Filter the records for lines holding the string "watch".

*Dataset records:*
--------------------------------------------------
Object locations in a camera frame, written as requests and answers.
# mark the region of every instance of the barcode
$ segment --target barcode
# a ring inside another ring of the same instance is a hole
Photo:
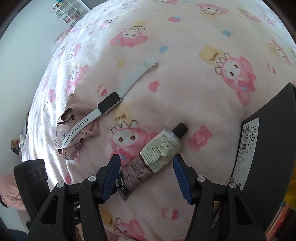
[[[244,139],[242,141],[242,150],[246,150],[247,148],[249,130],[250,130],[250,125],[247,125],[244,131]]]

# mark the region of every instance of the silver screw
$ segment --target silver screw
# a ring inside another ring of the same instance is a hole
[[[236,184],[235,183],[229,183],[229,186],[231,187],[231,188],[236,188]]]
[[[59,183],[57,184],[57,187],[58,187],[58,188],[62,188],[63,186],[65,186],[65,183],[64,183],[64,182],[59,182]]]
[[[204,176],[198,176],[197,180],[200,181],[200,182],[204,182],[205,177]]]
[[[95,180],[96,180],[96,176],[90,176],[90,177],[89,177],[89,181],[90,181],[90,182],[94,182]]]

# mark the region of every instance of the watch face
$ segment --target watch face
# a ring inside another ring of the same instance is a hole
[[[105,99],[103,99],[99,104],[98,104],[98,109],[100,112],[105,114],[109,109],[114,107],[117,103],[120,103],[121,97],[118,95],[117,92],[112,92],[109,94]]]

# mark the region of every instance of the black tube cap
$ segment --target black tube cap
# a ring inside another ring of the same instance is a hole
[[[173,129],[173,133],[175,134],[176,137],[178,137],[179,139],[181,139],[184,134],[188,131],[188,128],[182,123],[180,122],[174,129]]]

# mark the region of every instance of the bedsheet
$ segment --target bedsheet
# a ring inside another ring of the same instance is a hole
[[[57,48],[30,110],[23,161],[43,158],[51,188],[78,183],[113,153],[126,165],[151,135],[183,122],[189,131],[180,154],[214,183],[227,184],[241,122],[288,82],[296,84],[296,46],[278,17],[257,0],[109,0],[91,10]],[[123,102],[100,117],[100,135],[72,161],[54,148],[66,99],[93,109],[147,57],[147,72]],[[101,207],[108,237],[183,240],[193,212],[172,164],[128,198]]]

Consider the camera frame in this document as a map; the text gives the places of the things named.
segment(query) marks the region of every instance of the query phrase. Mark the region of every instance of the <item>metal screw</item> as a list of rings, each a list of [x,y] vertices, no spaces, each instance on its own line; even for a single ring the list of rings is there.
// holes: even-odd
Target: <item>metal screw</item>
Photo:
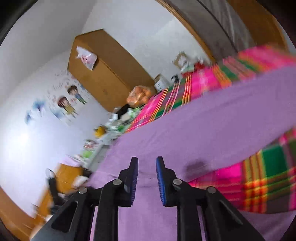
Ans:
[[[173,184],[175,184],[175,185],[181,185],[181,183],[182,183],[182,180],[180,180],[180,179],[175,179],[173,181]]]
[[[207,191],[209,192],[209,193],[215,193],[216,192],[216,188],[214,188],[214,187],[208,187],[207,188]]]
[[[87,192],[87,188],[79,188],[78,192],[80,194],[85,194]]]
[[[122,181],[120,180],[120,179],[115,179],[114,181],[113,181],[113,184],[114,185],[120,185],[122,183]]]

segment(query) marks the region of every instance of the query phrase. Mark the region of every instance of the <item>plaid blanket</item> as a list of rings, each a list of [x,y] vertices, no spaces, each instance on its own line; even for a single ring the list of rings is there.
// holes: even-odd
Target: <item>plaid blanket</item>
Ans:
[[[295,57],[268,45],[242,51],[236,57],[228,57],[212,67],[189,74],[152,97],[126,132],[146,125],[206,92],[230,87],[237,81],[248,81],[259,73],[295,62]]]
[[[254,213],[296,209],[296,128],[240,163],[189,184],[216,187],[236,208]]]

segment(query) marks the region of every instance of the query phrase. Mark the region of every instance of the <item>purple fabric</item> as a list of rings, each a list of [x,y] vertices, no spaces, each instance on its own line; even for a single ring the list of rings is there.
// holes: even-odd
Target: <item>purple fabric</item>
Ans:
[[[285,67],[207,93],[120,137],[89,181],[102,187],[138,157],[136,198],[119,211],[119,240],[176,240],[176,208],[160,201],[157,156],[185,181],[237,163],[295,124],[295,89],[296,67]],[[278,241],[296,212],[243,214],[267,241]]]

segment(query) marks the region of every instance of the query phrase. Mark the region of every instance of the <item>cartoon girl sticker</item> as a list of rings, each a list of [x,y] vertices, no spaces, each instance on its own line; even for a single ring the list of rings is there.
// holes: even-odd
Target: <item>cartoon girl sticker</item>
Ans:
[[[57,105],[61,108],[64,108],[64,110],[67,112],[67,115],[72,115],[74,118],[76,118],[74,113],[78,115],[65,96],[59,98]]]
[[[81,97],[81,95],[78,92],[77,86],[72,85],[67,90],[69,95],[75,96],[76,99],[78,99],[82,104],[86,104],[87,102]]]

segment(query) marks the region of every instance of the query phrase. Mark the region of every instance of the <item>brown cabinet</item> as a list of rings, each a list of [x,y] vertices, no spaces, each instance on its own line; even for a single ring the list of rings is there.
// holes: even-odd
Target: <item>brown cabinet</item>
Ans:
[[[98,56],[93,70],[76,59],[77,46]],[[126,98],[135,86],[154,85],[143,67],[103,29],[75,38],[68,70],[108,111],[126,104]]]

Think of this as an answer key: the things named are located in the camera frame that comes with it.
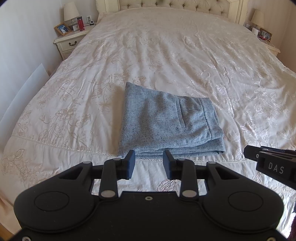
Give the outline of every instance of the red water bottle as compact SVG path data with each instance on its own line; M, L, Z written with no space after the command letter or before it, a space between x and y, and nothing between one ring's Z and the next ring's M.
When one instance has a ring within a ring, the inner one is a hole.
M82 20L82 17L78 17L78 18L77 18L77 21L78 21L78 26L79 26L80 31L85 30L85 28L84 28L84 23L83 23L83 20Z

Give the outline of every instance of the white wall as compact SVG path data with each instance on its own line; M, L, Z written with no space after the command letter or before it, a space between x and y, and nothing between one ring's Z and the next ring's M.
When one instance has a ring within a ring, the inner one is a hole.
M247 20L251 20L255 9L265 14L265 27L272 33L271 43L280 49L289 21L292 2L290 0L249 0Z
M281 44L281 53L278 59L290 70L296 72L296 6L293 5L291 9L289 23Z
M13 129L15 128L22 112L48 80L48 73L46 72L43 64L40 64L33 74L27 79L7 108L5 114L0 120L0 153L4 151L4 148L11 137Z
M61 0L62 6L68 2L75 2L78 12L83 17L84 25L87 25L86 16L91 15L95 22L98 20L99 13L95 0Z
M0 120L35 69L50 75L62 61L53 44L60 0L7 0L0 7Z

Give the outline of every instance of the bed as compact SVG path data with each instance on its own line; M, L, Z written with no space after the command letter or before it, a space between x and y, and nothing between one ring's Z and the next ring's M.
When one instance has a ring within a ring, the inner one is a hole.
M246 145L295 149L296 74L244 28L246 0L97 0L98 25L28 104L0 163L0 222L19 229L23 190L77 165L116 157L127 81L180 96L209 97L225 133L216 161L277 192L288 236L296 192L246 160ZM137 159L119 191L178 191L161 160ZM199 181L200 193L206 190ZM93 189L98 194L99 180Z

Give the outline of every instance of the lamp shade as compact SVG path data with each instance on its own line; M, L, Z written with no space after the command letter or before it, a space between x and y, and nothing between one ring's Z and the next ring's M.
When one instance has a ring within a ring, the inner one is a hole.
M264 13L256 9L251 22L264 28Z
M70 19L79 17L80 14L75 6L74 2L69 2L64 5L64 20L68 21Z

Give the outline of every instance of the black device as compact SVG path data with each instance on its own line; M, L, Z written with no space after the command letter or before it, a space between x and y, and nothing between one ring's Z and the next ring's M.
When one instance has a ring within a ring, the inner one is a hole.
M280 151L247 146L244 154L258 161L259 171L294 187L294 153ZM270 160L273 167L284 161L283 173L289 169L291 175L275 174ZM166 150L163 166L168 179L181 180L180 196L123 191L119 197L117 180L130 179L134 166L131 150L104 165L83 162L22 192L14 204L22 230L11 241L286 240L276 231L284 210L281 198L218 163L199 166ZM101 179L98 196L91 195L95 179ZM197 179L205 181L204 196Z

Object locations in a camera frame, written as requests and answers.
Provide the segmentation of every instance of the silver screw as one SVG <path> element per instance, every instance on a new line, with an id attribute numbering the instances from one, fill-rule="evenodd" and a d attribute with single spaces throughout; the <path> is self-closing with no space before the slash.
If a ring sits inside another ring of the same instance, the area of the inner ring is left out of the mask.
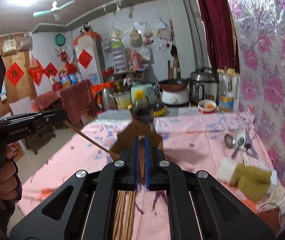
<path id="1" fill-rule="evenodd" d="M 85 171 L 77 171 L 77 173 L 76 173 L 77 178 L 83 178 L 84 176 L 86 176 Z"/>
<path id="2" fill-rule="evenodd" d="M 160 161 L 159 162 L 159 165 L 161 166 L 161 167 L 168 167 L 169 166 L 169 161 L 166 161 L 166 160 L 163 160 L 163 161 Z"/>
<path id="3" fill-rule="evenodd" d="M 199 171 L 198 172 L 198 177 L 202 178 L 202 179 L 205 179 L 205 178 L 208 177 L 208 173 L 206 171 Z"/>
<path id="4" fill-rule="evenodd" d="M 122 167 L 122 166 L 124 166 L 124 161 L 122 161 L 122 160 L 115 161 L 115 166 L 116 166 L 116 167 Z"/>

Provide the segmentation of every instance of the red curtain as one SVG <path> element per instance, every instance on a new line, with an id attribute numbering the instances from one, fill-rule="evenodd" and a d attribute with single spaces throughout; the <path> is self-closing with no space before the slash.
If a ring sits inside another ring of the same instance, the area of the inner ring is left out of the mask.
<path id="1" fill-rule="evenodd" d="M 234 52 L 233 27 L 227 0 L 198 0 L 207 49 L 214 70 L 234 68 L 239 73 L 238 44 Z"/>

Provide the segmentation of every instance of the black gripper frame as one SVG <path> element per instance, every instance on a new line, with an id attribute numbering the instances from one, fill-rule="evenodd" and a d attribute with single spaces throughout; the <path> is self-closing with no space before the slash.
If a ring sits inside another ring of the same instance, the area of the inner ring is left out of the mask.
<path id="1" fill-rule="evenodd" d="M 101 171 L 78 171 L 11 231 L 11 240 L 111 240 L 118 190 L 135 190 L 138 138 Z M 148 152 L 149 190 L 165 190 L 172 240 L 271 240 L 271 228 L 206 171 L 183 171 Z"/>

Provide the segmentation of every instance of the wooden board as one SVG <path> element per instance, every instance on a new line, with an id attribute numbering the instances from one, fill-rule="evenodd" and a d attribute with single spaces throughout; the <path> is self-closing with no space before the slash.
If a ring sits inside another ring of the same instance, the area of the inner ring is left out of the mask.
<path id="1" fill-rule="evenodd" d="M 22 34 L 13 35 L 13 38 L 18 42 L 22 37 Z M 0 54 L 1 46 L 6 40 L 6 37 L 0 38 Z M 0 100 L 0 117 L 10 112 L 9 103 L 18 101 L 19 99 L 25 97 L 31 97 L 32 99 L 37 96 L 35 84 L 32 80 L 32 77 L 28 73 L 29 69 L 29 52 L 23 51 L 16 54 L 12 54 L 6 57 L 2 57 L 4 65 L 8 70 L 13 63 L 17 63 L 19 67 L 24 72 L 24 75 L 20 78 L 17 85 L 13 85 L 7 77 L 4 78 L 4 84 L 6 87 L 6 96 L 7 99 L 4 101 Z"/>

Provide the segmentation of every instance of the yellow knit fabric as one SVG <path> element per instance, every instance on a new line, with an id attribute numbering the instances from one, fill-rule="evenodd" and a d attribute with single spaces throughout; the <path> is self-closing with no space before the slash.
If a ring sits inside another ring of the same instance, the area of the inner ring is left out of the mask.
<path id="1" fill-rule="evenodd" d="M 239 163 L 232 175 L 230 185 L 237 187 L 249 199 L 258 202 L 270 187 L 271 171 L 265 171 L 255 166 L 245 166 Z"/>

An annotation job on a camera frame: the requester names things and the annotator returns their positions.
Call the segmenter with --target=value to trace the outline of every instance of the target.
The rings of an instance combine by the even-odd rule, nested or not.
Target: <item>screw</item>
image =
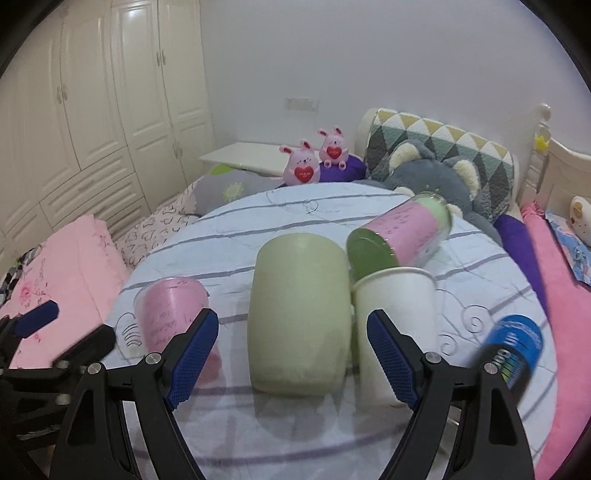
[[[89,373],[90,375],[97,374],[98,372],[100,372],[100,369],[101,369],[101,368],[102,368],[102,367],[101,367],[101,365],[100,365],[100,364],[91,364],[91,365],[88,367],[88,373]]]
[[[499,372],[499,368],[490,362],[484,364],[484,371],[491,375],[496,375]]]
[[[162,355],[160,355],[159,353],[149,353],[148,355],[146,355],[145,360],[148,365],[156,365],[159,364],[162,360]]]
[[[69,405],[71,401],[72,398],[67,393],[61,393],[56,397],[56,405]]]
[[[441,361],[441,355],[435,352],[427,352],[425,358],[430,364],[438,364]]]

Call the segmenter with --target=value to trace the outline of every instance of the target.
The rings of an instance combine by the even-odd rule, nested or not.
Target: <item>pink pillow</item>
[[[54,300],[57,320],[21,341],[11,368],[45,368],[106,320],[129,274],[106,224],[85,215],[49,237],[25,267],[0,317]]]

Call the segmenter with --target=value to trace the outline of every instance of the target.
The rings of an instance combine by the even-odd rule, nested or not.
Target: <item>blue gripper pad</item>
[[[166,396],[166,401],[173,410],[178,407],[179,403],[189,399],[201,370],[203,370],[205,360],[207,360],[217,339],[218,330],[217,315],[213,310],[208,310],[206,317],[172,369],[170,391]]]
[[[53,322],[60,313],[57,303],[49,300],[31,310],[17,320],[14,326],[14,336],[28,338],[41,330],[48,323]]]
[[[414,410],[420,396],[415,389],[415,375],[400,347],[374,312],[368,316],[368,339],[390,382],[396,398]]]

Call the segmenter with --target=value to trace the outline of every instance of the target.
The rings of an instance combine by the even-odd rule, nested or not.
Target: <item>pink label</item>
[[[364,225],[387,241],[402,267],[413,267],[437,238],[437,220],[415,201],[406,201]]]
[[[209,304],[207,291],[192,278],[169,278],[151,285],[135,306],[150,352],[162,352],[178,333],[184,333]]]

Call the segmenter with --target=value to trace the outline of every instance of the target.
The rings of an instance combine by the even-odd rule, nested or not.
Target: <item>purple cushion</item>
[[[503,248],[524,273],[525,278],[530,282],[538,300],[546,315],[548,308],[546,304],[546,292],[540,267],[534,254],[534,246],[531,242],[527,228],[518,219],[511,215],[503,214],[495,221],[495,228],[503,240]]]
[[[365,178],[365,163],[355,156],[349,155],[347,160],[347,168],[339,170],[337,165],[326,168],[323,163],[320,164],[320,182],[328,181],[354,181],[363,180]]]

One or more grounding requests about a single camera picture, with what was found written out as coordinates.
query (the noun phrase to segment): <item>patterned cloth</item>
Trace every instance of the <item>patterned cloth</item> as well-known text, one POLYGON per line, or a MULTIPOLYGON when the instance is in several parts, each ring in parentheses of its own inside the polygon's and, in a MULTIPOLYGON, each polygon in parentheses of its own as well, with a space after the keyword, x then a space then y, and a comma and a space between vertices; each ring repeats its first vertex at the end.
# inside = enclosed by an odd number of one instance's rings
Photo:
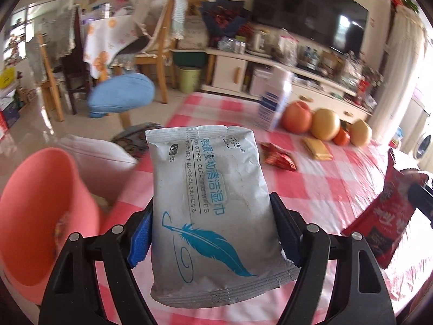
--------------------------------------------------
*Solution to this exercise:*
# mark the region of every instance of the watch face
$ segment --target watch face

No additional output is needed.